Tuesday, March 9, 2004
On growth and death
Two articles in the latest Fortune Small Business magazine offer a few nuggets of wisdom for the arts manager, and one truly disturbing business model. The wisdom nuggets come from this article on managing growth in a small business, extolling the decision not to grow.It seems that several small business leaders have discovered that slow growth or no growth actually prove to be better for business, especially as the economy starts to tick up a bit. Fighting the natural impulse to judge success by increasing volume, customers, or sales, these businesspeople have found some real benefit (and real profit) in keeping things steady:
We confess that at first we thought 'slow-growth advocate' was a new term for 'loser' -- someone who can't cut it in a hypercompetitive business climate. But closer examination reveals that many of these iconoclasts reap benefits that are often at odds with an all-growth-all-the-time mentality -- higher quality, a more manageable and pleasant workplace, and greater profitability....'I run my company with this saying: Volume is vanity, and profit is sanity,' says Brad Skelton, 36, managing director of Skelton Tomkinson....
One case in point is Sharon Anderson Wright, CEO of Half Price Books, who launches all her new stores with cash on hand rather than with debt, and won't open any store without a seasoned manager to take the reins. Beyond the cash flow benefits, this strategy also reinforces the reasons customers choose to shop there:
Besides promoting only from within to fill managerial positions, she offers health insurance, in-depth training, and profit sharing to full-timers. 'Our cash cow is our repeat customers,' she says. 'The last thing we want to do is to grow too fast and become impersonal.'
Why the lecture on smart growth? Because arts organizations so often find themselves in the same trap of equating success with increasing size. Foundations encourage new programs over overhead and existing programs; individual donors and corporate funders like to see the same. Even within the organization, marketing or development directors are evaluated based on their increases of sales or contributions over last year.
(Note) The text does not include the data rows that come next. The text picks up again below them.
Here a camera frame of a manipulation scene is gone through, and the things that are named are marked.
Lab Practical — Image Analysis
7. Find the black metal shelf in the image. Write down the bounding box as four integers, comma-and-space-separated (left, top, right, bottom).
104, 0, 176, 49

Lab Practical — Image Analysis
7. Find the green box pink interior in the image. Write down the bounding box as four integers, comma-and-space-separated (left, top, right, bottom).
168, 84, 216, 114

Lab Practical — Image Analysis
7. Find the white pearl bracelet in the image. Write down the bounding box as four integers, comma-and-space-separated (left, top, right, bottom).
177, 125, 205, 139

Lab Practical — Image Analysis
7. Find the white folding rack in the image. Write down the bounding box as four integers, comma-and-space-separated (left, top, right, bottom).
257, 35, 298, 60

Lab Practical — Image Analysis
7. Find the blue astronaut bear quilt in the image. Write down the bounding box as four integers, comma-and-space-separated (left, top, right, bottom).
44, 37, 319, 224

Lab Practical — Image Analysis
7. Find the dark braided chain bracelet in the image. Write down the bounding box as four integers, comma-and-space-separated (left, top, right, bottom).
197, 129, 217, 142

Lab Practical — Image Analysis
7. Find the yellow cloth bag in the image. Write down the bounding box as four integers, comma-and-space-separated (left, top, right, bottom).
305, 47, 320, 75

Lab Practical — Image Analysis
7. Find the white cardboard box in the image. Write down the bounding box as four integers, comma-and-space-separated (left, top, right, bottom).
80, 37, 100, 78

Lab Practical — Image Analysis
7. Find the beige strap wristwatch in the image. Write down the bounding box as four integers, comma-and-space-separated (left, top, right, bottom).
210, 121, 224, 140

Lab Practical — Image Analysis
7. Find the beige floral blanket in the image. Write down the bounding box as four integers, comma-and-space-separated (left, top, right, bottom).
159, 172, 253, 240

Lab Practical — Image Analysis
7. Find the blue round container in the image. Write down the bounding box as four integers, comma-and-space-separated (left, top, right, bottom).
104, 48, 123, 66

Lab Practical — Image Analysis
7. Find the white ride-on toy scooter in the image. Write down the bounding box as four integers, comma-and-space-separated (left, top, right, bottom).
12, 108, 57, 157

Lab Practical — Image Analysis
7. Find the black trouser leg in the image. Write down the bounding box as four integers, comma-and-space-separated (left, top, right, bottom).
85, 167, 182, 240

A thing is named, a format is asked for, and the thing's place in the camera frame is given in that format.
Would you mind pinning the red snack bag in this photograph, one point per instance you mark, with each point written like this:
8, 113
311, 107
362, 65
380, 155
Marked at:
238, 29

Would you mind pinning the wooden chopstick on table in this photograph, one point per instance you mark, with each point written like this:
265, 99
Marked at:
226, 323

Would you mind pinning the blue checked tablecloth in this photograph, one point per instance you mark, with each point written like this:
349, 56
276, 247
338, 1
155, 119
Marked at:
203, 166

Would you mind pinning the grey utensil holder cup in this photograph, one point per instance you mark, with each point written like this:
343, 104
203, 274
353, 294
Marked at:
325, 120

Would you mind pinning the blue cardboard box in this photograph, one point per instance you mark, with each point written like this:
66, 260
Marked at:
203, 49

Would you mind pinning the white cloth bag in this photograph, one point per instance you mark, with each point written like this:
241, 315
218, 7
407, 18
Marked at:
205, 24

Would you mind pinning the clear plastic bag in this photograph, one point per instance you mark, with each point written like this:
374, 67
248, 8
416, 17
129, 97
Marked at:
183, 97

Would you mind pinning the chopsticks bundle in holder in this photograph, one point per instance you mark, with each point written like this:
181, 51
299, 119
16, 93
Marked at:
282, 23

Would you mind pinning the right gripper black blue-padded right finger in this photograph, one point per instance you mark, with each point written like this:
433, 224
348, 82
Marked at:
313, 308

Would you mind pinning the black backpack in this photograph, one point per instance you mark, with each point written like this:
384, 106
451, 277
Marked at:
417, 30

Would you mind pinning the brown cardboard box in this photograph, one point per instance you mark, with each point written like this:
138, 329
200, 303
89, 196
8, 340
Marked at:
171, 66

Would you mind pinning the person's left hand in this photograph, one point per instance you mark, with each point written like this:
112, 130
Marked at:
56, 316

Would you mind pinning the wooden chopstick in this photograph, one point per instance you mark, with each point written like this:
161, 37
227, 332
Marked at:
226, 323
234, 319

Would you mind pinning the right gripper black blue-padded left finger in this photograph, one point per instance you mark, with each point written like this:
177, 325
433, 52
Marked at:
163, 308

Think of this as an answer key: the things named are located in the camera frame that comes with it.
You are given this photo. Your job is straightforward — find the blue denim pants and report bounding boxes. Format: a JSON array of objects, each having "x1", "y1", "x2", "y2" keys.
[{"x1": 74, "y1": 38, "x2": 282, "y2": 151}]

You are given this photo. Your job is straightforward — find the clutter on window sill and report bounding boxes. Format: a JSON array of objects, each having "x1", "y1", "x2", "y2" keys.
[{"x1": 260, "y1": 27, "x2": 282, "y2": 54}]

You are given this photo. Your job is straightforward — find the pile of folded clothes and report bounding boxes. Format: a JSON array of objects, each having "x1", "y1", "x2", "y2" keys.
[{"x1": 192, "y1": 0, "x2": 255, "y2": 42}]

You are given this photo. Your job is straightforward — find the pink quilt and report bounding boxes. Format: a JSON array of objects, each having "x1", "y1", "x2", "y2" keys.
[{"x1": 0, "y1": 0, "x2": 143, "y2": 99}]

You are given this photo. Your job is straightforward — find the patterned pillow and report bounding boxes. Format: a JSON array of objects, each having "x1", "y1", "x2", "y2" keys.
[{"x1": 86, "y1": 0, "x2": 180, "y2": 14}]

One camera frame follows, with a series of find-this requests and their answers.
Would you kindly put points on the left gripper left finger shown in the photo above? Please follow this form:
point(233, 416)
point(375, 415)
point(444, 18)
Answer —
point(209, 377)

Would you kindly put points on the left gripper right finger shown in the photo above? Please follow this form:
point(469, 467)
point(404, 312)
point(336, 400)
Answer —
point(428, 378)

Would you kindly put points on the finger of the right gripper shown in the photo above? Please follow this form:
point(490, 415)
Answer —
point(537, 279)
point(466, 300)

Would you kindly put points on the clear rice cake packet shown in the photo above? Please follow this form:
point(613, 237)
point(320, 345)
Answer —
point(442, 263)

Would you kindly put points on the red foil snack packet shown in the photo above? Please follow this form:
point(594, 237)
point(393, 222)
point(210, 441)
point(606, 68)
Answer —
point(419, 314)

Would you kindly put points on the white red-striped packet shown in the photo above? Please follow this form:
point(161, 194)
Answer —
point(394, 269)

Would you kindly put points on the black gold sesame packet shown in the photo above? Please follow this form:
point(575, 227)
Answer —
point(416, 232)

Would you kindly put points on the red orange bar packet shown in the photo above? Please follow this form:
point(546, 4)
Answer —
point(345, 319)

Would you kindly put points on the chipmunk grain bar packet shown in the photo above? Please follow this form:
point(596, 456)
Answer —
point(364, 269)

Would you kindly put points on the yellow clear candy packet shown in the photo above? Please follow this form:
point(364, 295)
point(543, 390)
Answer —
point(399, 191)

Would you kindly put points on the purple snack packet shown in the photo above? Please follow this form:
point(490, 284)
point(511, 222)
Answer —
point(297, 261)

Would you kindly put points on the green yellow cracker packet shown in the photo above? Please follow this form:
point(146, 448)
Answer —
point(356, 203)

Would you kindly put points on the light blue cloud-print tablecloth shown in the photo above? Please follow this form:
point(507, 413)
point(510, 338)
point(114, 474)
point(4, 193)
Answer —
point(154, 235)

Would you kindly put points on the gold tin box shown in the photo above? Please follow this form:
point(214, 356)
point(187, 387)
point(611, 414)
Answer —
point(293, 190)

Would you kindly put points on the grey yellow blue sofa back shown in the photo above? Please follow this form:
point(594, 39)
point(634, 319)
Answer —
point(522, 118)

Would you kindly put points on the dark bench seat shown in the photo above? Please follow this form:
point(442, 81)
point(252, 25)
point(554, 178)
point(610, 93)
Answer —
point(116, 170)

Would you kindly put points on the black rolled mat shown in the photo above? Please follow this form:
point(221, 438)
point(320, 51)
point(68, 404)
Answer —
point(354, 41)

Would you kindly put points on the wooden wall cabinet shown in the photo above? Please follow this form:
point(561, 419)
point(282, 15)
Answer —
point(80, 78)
The problem is that almost all of these new sources of revenue cover variable costs rather than total costs, leaving arts organizations with more and more to do with the same fixed infrastructure (building space, administrative staff, office equipment). Instead of profit taking a beating, it's their core mission that falters as resources stretch thin, and staff stress and burnout grow faster than the revenues. All arts organizations, regardless of size, are small businesses. There's a lot to learn from the smarter managers in the bunch.
The 'truly disturbing business model' comes in another story in the same issue, focusing on two brothers seeking to reframe the funeral and memorial business. One of their products, Lifestories, is a multimedia scrapbook of the deceased that's available at media kiosks near the burial site, as well as on-line. It's not the multimedia memories that are disturbing (that's the stuff of art, after all), it's the commodification of the process. Says the article:
Lifestories is the crux of the plan for a continual -- and continually profitable -- relationship with clients. Indeed, the brothers' ambitions stretch beyond death care and reach for a place where memory and technology combine. They want to be the digital custodians of their clients' narratives, voices, and images, and they want to do it on a grand scale. 'I want us to become something like the J. Crew catalog,' Brent says -- the mass-marketers of human memory.
In a chilling combination of Madison Avenue and Mozart's Requiem, that last sentence is likely to fester in my brain for a long, long time.